In September 2012, President Barack Obama blocked Chinese companies from acquiring wind power farms in Oregon on that grounds that they were located near a U.S. military base.

“It is a unilateral, non reviewable decision and he doesn’t have to justify it,” said Samuel Thompson, author of a book entitled “Fusion, Acquisition and Tender Offers.”

A review does not even have to go as high as the White House.

Political pressure can also influence the process, especially when the takeover bid comes from a country with delicate relations with the United States, such as China or Russia.

“Many foreign buyers are surprised by the number of takeover defenses that are available to U.S. companies,” said James Hanks, a mergers and acquisitions lawyer with the firm Venable LLP in Baltimore, Maryland.

In 2006, facing opposition from Congress even though it had the green light from the White House, the United Arab Emirates firm DP World had to give up on a bid to acquire management business at six American seaports including New York.

Opponents of the deal had noted that two of the perpetrators of the September 11, 2001 terror attacks were born in that country, and this was enough to trigger a media reaction.

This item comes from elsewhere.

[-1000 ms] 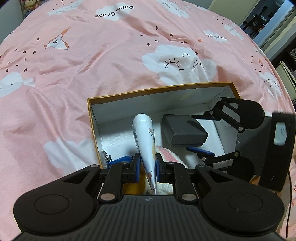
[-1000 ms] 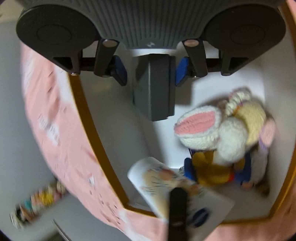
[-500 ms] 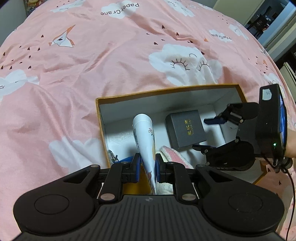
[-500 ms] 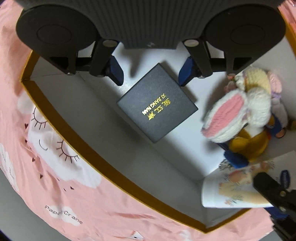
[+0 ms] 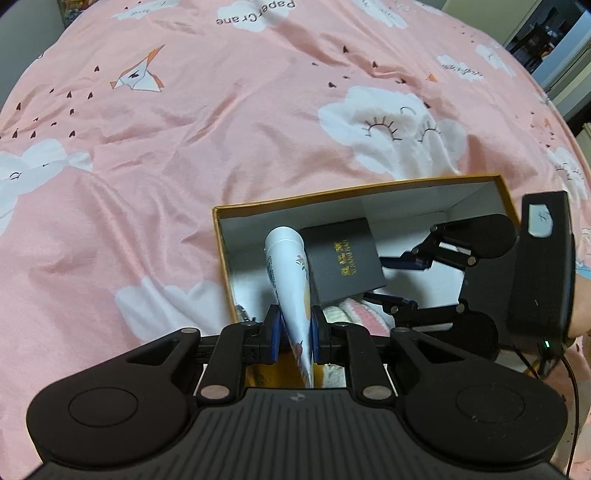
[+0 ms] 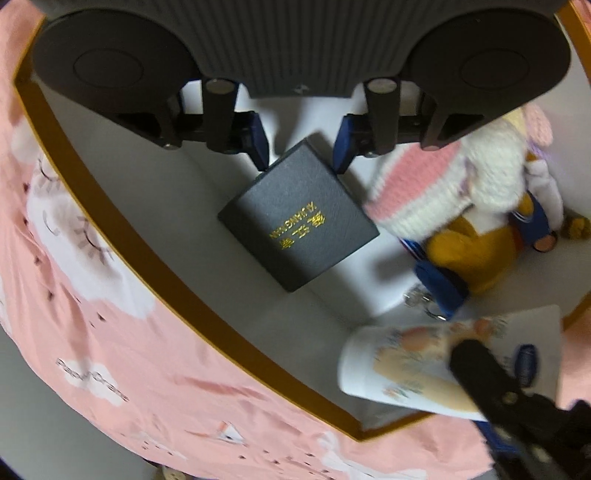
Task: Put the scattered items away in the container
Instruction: 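Carry the tube with the left tool while the right tool lowers the black box into the box, then lower the Vaseline tube into the box and open the left tool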
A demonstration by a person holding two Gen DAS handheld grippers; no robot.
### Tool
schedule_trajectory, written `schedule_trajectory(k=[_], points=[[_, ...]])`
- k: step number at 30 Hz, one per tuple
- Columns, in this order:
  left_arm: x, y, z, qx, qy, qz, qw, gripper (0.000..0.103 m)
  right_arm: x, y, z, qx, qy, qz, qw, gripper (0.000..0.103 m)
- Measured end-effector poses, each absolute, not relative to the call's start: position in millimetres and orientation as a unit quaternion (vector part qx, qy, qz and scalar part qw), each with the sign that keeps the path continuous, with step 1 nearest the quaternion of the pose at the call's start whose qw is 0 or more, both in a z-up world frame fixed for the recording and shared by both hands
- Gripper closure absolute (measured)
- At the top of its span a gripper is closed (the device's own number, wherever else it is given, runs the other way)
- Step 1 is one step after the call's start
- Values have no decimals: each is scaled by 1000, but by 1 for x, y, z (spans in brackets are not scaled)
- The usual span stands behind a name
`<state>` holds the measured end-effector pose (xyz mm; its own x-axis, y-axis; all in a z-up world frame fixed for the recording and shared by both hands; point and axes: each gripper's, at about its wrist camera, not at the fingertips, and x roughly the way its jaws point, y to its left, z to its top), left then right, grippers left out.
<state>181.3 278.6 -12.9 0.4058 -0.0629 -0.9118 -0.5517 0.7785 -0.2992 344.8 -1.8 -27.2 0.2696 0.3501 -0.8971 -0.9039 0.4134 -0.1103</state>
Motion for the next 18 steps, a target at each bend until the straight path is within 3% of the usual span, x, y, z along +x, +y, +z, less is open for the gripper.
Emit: schedule_trajectory(k=[6, 18], points=[[198, 284, -22, -287, 569, 155, 755, 84, 332, 4, -21, -332, 401, 461, 719, 79], [213, 286, -28, -257, 628, 156, 718, 85, 315, -7, -12, -335, 384, 462, 726, 80]])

In 2005, the Chinese company CNOOC withdrew a takeover bid for the oil firm Unocal, saying it was the victim of the “political climate” in Washington. The state-run press in Beijing complained at the time that the U.S. economy was not free and open.

The mere fact that a takeover bid can be assessed by U.S. authorities is enough to cool foreign firms’ acquisition appetite, the Congressional Research Service said in a report published in March.

Since 1990 nearly half of foreign takeover bid by foreign firms that were subjected to study were abandoned by these companies without even waiting for a verdict, this agency said.

It said companies do not want to be associated with anything that smacks of a threat to U.S. national security.

In 2008, the investment fund Bain Capital, allied with the Chinese group Huawei, dropped its bid to acquire the American high tech firm 3Com, fearing objections from the CFIUS.

But allied countries like France, for instance, generally find less resistance on American soil. In December 2006 the telecoms group Alcatel won permission, albeit with strings attached, to take over the U.S. firm Lucent.

“If it’s a company placed in a country that is as close to the U.S. as France or the UK, I think that the chances of the transaction being barred are very, very small,” said Thompson.